The themes of nationalism and anti-colonial sentiment were also introduced into these forms in their new avatars, often in a reductionist manner, as signs of the virility of a markedly Hindu Indian civilization. My great-grandfather, Padmashri Vazhuvoor Ramaiah Pillai, who played an important role in this grafting of dance on to the bodies of the new elite practitioners, was one of the first bahujan hereditary dance-masters to compose dances based on the songs of the Tamil nationalist poet, Subramania Bharathi. In addition to the nationalist themes, forms like Bharatanatyam were also identified with projects of Hindu reform and were re-cast as ‘Vedic’ or ‘Shastric’ arts. The distinctly bahujan roots of these art forms were erased from public memory, so much so that generations of practitioners believe that these so-called ‘divine’ art forms have Brahminic origins. The contributions of Muslim courtesans to Kathak, thumri and ghazal as well as of the courtesan castes — the original practitioners of the corpus of court and temple dancing identified today as Bharatanatyam, Odissi, Mohiniyattam and the newly-minted ‘Vilasininatyam’ — have been intentionally invisibilized because these forms today are created, controlled, and performed by largely upper-caste women.
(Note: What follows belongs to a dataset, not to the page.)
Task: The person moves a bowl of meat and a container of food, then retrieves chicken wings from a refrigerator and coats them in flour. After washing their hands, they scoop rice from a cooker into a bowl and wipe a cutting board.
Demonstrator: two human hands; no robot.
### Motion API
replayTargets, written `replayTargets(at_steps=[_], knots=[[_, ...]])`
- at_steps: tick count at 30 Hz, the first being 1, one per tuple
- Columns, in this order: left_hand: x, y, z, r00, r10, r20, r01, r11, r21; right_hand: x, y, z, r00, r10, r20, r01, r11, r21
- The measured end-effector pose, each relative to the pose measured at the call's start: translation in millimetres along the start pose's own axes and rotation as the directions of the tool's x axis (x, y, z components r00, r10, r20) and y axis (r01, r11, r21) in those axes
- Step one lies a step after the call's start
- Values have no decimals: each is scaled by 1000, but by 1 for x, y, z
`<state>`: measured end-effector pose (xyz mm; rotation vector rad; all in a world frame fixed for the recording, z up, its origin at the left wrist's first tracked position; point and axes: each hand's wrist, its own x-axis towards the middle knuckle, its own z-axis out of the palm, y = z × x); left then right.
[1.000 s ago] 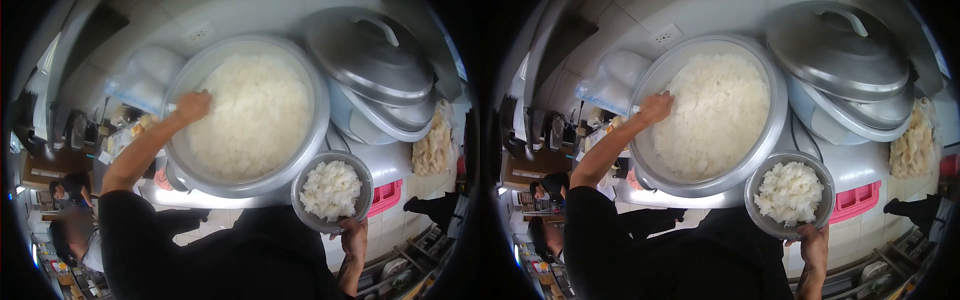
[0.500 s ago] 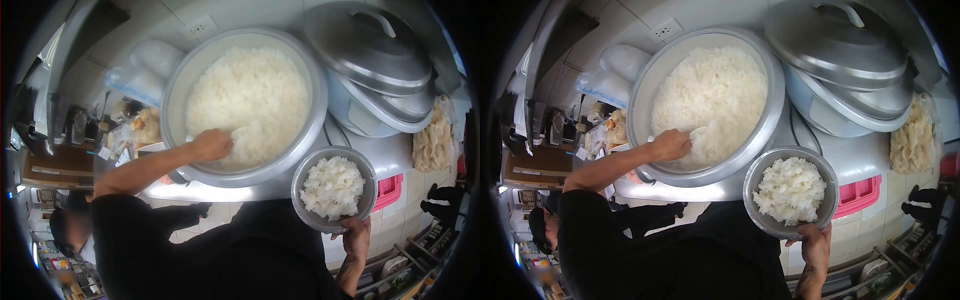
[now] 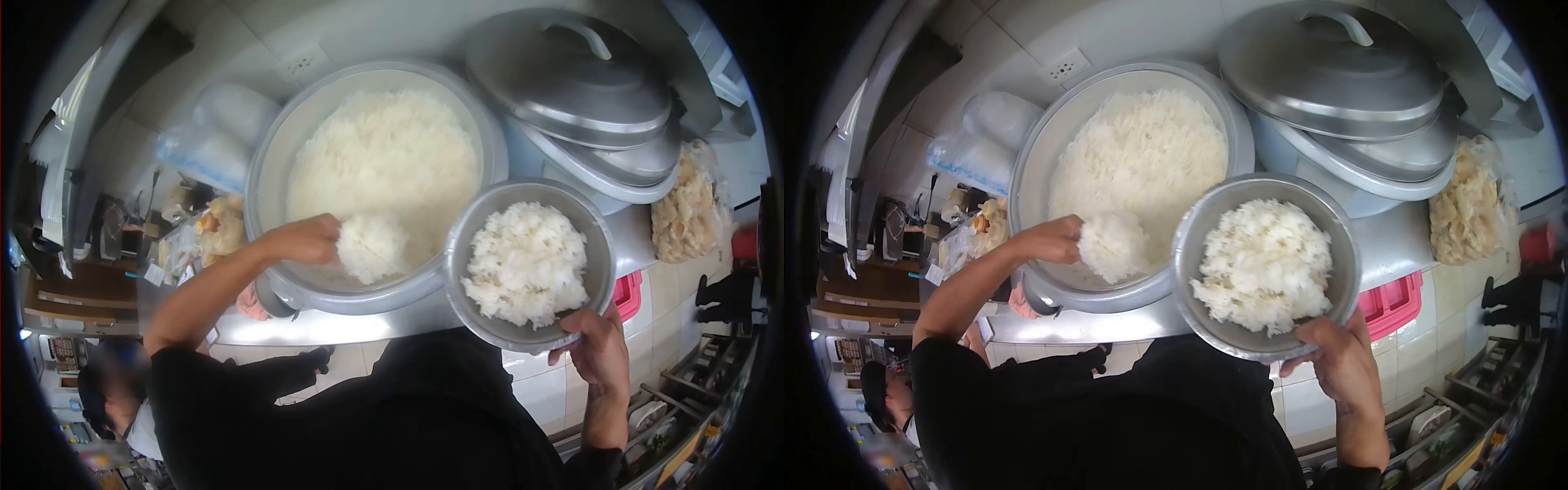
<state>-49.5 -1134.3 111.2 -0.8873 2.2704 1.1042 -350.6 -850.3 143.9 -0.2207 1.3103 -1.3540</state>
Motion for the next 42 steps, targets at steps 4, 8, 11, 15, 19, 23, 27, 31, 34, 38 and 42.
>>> replayTargets(at_steps=[4,8,11,15,19,23,27,31,34,38,42], knots=[[-15,26,-27,900,377,-218,-324,914,244,16,-21,22,987,53,149,-39,995,-95],[-32,113,-25,744,353,-567,-342,930,131,32,-28,42,965,70,252,-49,995,-90],[-20,143,1,729,431,-532,-40,803,594,45,-27,48,942,153,297,-128,986,-103],[-11,147,12,562,581,-589,-8,716,698,50,-31,47,928,157,338,-132,986,-98],[-29,153,21,587,466,-662,4,816,578,51,-30,44,932,146,330,-135,989,-57],[-32,153,30,632,468,-618,-30,812,583,49,-29,45,949,131,288,-125,991,-40],[-31,156,30,662,453,-598,-112,848,518,49,-27,35,945,108,309,-104,994,-29],[-16,133,-9,570,151,-807,-38,987,158,24,-18,13,995,14,102,-14,1000,0],[42,48,-37,568,40,-822,312,914,260,7,3,-14,998,-24,-52,25,999,25],[99,-37,-65,481,-215,-850,558,823,108,-8,32,-31,988,-19,-153,22,1000,20],[129,-53,-65,476,-178,-861,536,835,124,5,62,-35,997,49,-67,-43,996,78]])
Calcutta was once home to a thriving tawaif culture. While the names of Rasoolan Bai, Begum Akhtar, and Siddheshwari Devi are remembered in the post-Independence art world, the contributions of most other hereditary women artists remain unacknowledged. The turn taken by high culture in apparently ‘caste-less’ Bengal is seldom spoken of as erasure or appropriation. Rabindrasangeet’s appropriation of ‘folk’ music of many communities is celebrated as ‘inspiration’, ignoring structures of power and inequality between the worlds inhabited by these artists and that of Rabindranath Tagore. Tagore’s support of M.K. Gandhi during his fast before the Poona Pact clearly establishes the connections between savarna power structures and cultural nationalism. We must thus think critically about how casteist political interventions informed (and continue to inform) the notions of art, culture, and history in modern India.
Today, celebrated art forms are being turned into vehicles for the propagation of Hindu nationalist politics. But it is not enough to critique only the Hindutva ‘recasteing’ of these forms. We must think back to appropriative and casteist processes that enable linkages between art and radical nationalism.